▶ **TO DO**: Within the lines below, find those that hold the string "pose" and copy each one.

▶ **MATERIAL PROVIDED**:
= = = = = = =
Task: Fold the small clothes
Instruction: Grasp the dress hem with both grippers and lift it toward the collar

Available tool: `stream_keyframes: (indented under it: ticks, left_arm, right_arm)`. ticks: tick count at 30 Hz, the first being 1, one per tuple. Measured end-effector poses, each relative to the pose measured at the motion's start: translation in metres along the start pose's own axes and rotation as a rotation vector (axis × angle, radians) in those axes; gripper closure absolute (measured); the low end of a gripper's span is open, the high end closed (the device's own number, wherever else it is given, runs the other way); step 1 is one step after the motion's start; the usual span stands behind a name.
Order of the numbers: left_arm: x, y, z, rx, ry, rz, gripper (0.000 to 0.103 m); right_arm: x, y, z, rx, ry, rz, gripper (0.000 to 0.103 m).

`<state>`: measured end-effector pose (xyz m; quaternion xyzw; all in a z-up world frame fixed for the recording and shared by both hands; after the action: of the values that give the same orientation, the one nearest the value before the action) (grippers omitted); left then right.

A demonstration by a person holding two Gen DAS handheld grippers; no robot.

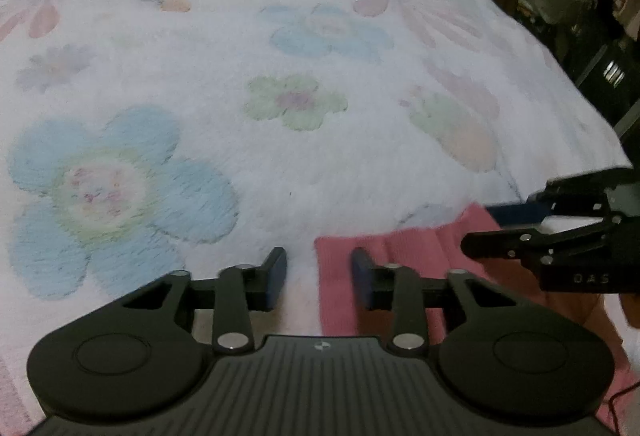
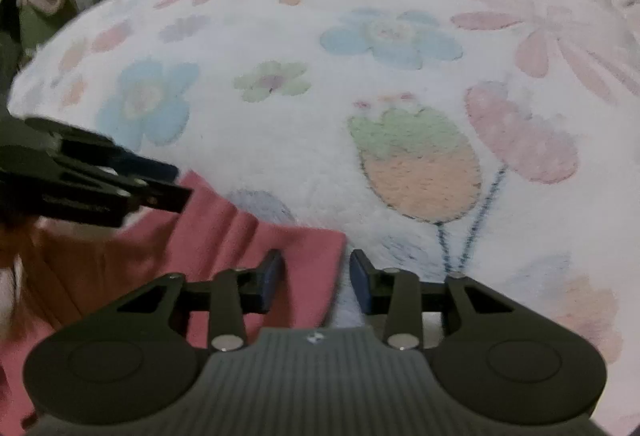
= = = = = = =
▶ **WRITTEN ANSWER**:
Available tool: `stream_keyframes: (indented under it: ticks, left_arm, right_arm)`. ticks: tick count at 30 Hz, the first being 1, one per tuple. Measured end-effector poses, each relative to the pose measured at the motion's start: translation in metres along the start pose's own axes and rotation as a rotation vector (axis × angle, radians) in those axes; gripper closure absolute (measured); the low end of a gripper's span is open, the high end closed (the device's own number, wherever else it is given, runs the other way); step 1 is one step after the motion's start; the usual span stands behind a name.
`<state>`: measured end-effector pose (xyz m; quaternion xyzw; all in a z-up world frame fixed for the recording and shared by both hands; after the action: of the values that give the same orientation, the one nearest the value before the action) (grippers omitted); left then right.

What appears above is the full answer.